The TTGO Heart rate programming development kit is a compact and convenient reference design that includes an enclosure similar to commercial products. It features an ESP32 dual-core Tensilica SoC with WiFi 4 and Bluetooth connectivity, a small 0.96-inch IPS LCD via ST7735 SPI controller, a Maxim Integrated MAX30102 pulse oximeter and heart-rate sensor, and an MPU6050 6-axis accelerometer and gyroscope. It also includes a PCF8563 RTC, a user button, and a 200mAh battery that charges through the micro USB port.
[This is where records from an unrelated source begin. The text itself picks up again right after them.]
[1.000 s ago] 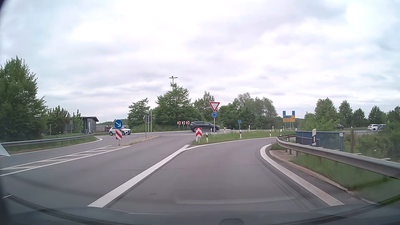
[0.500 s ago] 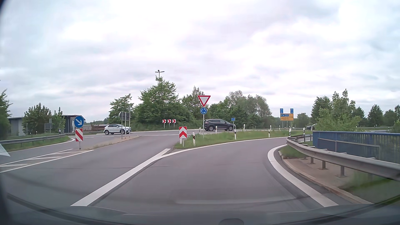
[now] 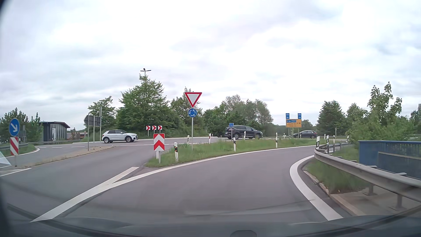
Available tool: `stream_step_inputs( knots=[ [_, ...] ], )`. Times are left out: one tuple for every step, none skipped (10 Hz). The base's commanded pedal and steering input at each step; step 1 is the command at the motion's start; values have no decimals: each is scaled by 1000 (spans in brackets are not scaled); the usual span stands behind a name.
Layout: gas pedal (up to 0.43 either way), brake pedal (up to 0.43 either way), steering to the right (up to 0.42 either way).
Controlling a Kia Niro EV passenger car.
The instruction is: Follow the waypoints while adhering to traffic rules and regulations
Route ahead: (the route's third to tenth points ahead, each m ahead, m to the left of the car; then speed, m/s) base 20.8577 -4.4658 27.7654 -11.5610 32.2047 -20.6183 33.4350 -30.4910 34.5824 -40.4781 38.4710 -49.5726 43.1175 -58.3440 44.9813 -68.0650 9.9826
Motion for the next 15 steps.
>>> stream_step_inputs(
  knots=[
    [0, 0, 75],
    [67, 0, 87],
    [87, 0, 99],
    [87, 0, 109],
    [87, 0, 120],
    [87, 0, 129],
    [87, 0, 135],
    [110, 0, 143],
    [110, 0, 150],
    [110, 0, 154],
    [110, 0, 152],
    [110, 0, 148],
    [110, 0, 147],
    [110, 0, 148],
    [110, 0, 149]
  ],
)
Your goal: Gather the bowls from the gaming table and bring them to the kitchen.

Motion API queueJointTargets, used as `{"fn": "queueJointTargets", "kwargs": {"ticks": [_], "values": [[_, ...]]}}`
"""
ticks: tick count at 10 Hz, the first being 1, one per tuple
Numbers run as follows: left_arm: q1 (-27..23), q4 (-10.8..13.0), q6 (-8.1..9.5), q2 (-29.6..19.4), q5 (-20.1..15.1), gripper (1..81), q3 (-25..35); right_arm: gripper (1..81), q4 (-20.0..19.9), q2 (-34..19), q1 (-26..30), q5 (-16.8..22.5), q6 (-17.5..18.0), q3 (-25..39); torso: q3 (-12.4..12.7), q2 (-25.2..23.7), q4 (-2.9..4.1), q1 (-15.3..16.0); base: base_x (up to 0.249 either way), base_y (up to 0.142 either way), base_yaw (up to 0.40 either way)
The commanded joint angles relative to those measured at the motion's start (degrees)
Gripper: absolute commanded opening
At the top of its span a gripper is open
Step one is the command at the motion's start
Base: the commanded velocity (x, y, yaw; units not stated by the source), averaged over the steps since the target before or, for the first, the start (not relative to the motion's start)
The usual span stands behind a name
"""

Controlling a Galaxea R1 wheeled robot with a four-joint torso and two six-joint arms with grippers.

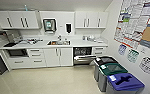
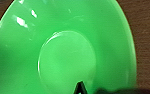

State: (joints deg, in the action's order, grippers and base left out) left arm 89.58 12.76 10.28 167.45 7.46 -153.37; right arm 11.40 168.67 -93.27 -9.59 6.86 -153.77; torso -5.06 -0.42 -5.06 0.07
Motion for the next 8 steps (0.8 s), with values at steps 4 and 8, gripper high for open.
{"fn": "queueJointTargets", "kwargs": {"ticks": [4,8], "values": [[-1.81,0.42,-0.35,-0.62,-2.89,1.0,-0.09,1.0,1.26,0.03,1.46,2.47,-0.27,0.33,0.00,0.00,0.00,0.00,0.145,0.000,0.000],[-1.81,0.51,-0.35,-0.62,-2.89,1.0,-0.18,1.0,1.26,0.03,1.46,2.47,-0.27,0.33,0.00,0.00,0.00,0.00,0.145,0.000,0.000]]}}
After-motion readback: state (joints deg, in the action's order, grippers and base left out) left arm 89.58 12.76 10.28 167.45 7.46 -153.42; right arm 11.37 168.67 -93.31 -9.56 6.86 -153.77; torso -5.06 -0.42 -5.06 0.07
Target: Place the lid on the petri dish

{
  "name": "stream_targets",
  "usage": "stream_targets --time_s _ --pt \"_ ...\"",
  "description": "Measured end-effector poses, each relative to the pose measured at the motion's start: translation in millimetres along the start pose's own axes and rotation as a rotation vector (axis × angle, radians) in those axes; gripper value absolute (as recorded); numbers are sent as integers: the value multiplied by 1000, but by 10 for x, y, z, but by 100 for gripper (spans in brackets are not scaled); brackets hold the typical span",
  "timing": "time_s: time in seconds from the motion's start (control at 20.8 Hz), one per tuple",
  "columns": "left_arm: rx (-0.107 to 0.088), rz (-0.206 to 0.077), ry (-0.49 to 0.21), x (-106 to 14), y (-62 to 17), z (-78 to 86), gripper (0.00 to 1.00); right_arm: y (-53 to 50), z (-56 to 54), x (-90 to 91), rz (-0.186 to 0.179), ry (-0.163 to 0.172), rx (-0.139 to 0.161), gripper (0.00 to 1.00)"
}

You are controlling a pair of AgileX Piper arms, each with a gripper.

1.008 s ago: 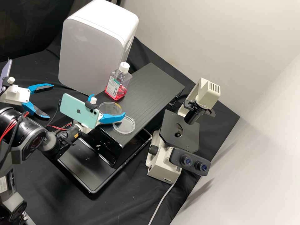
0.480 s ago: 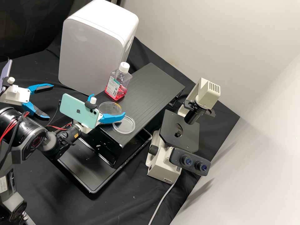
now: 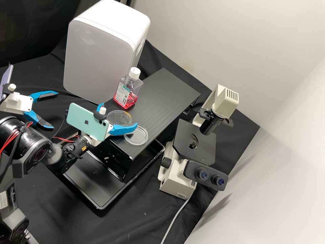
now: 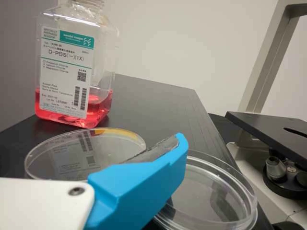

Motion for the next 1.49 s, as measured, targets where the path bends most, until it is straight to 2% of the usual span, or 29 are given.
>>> stream_targets --time_s 0.29,0.34,1.49 --pt "0 0 0 0 0 0 100 3 5 0 1 -2 0 100" --pt "0 0 0 0 0 0 100 6 8 0 2 -3 0 0" --pt "-1 -6 1 4 -14 -2 100 51 68 3 19 -25 7 0"
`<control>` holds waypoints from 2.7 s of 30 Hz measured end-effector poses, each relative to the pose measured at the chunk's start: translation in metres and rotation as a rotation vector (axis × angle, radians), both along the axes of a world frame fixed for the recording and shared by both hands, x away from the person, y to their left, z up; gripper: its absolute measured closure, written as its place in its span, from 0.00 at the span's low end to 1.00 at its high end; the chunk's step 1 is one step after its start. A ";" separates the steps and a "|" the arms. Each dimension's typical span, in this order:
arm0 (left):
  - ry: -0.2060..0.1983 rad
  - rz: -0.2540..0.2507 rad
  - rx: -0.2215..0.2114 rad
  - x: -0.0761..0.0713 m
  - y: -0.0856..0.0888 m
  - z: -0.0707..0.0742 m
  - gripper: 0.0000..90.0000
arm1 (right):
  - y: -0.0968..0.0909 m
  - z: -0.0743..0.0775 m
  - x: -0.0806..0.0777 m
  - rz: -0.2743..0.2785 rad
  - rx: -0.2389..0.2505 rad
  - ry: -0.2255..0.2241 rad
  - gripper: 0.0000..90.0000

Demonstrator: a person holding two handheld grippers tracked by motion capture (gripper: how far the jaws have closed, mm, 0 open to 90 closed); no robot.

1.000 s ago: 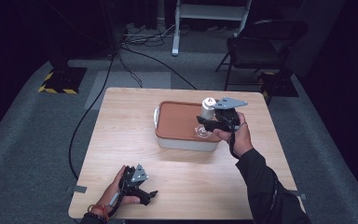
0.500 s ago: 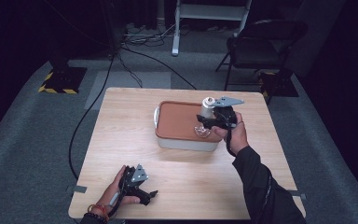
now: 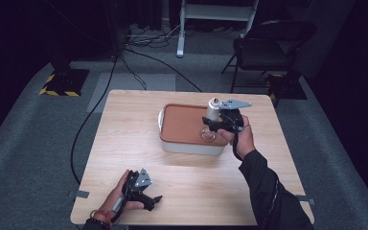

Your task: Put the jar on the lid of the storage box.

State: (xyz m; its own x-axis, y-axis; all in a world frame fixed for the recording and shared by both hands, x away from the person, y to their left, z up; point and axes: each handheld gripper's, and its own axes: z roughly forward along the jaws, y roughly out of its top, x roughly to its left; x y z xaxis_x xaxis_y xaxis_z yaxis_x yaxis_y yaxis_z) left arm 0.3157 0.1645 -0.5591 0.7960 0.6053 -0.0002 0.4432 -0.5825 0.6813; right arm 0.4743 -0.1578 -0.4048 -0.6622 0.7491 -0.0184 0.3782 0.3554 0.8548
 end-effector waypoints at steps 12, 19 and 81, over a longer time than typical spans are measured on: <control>0.000 0.000 0.000 0.000 0.000 0.000 0.00 | 0.002 -0.003 0.000 -0.008 -0.027 -0.007 0.40; 0.000 0.000 0.000 0.000 0.000 0.000 0.00 | 0.004 -0.010 0.001 -0.025 -0.047 0.006 0.26; 0.000 0.000 0.000 0.000 0.000 0.000 0.00 | -0.035 -0.011 -0.087 0.078 -0.282 -0.195 0.02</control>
State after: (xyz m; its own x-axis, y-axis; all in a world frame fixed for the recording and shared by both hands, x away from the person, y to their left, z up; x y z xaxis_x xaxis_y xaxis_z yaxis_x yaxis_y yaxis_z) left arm 0.3157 0.1645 -0.5591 0.7960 0.6053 -0.0001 0.4430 -0.5825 0.6815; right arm 0.3871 -0.1927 -0.4158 -0.6812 0.6436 -0.3489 0.1798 0.6091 0.7725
This kit provides an easy-to-use solution for heart rate and pulse oximetry monitoring with wireless connectivity and a compact design. The development kit also includes a "HeartRateMonitor" sketch that starts a web server accessible in either AP or client mode. The sketch reads data from the sensors and the RTC and displays the results on the LCD or in a web browser. The webpage displays two values and charts - one for heart rate and the other for blood oxygen level (SpO2), or oxygen saturation.


Principle of Work:

The TTGO Heart rate programming development kit works by utilizing the Maxim Integrated MAX30102 pulse oximeter and heart rate sensor, as well as the MPU6050 6-axis accelerometer and gyroscope, to measure the user's heart rate, blood oxygen level (SpO2), and motion. These measurements are then displayed on the 0.96-inch IPS LCD via an ST7735 SPI controller. The ESP32 dual-core Tensilica SoC provides WiFi 4 and Bluetooth connectivity, which allows the data to be transmitted wirelessly to other devices. The PCF8563 RTC ensures accurate timekeeping, and the user button provides a way to interact with the device. The 200mAh battery powers the device and charges via a micro USB port. The device's software is programmed using the Arduino IDE and PlatformIO IDE,


Pinout of the Module:




  1. Fitness tracking: With the heart rate sensor, this development kit can be used to track a user's heart rate during workouts, allowing for more accurate fitness monitoring.
  2. Wearable devices: The compact size and built-in display make it ideal for use in wearable devices such as smartwatches and fitness bands.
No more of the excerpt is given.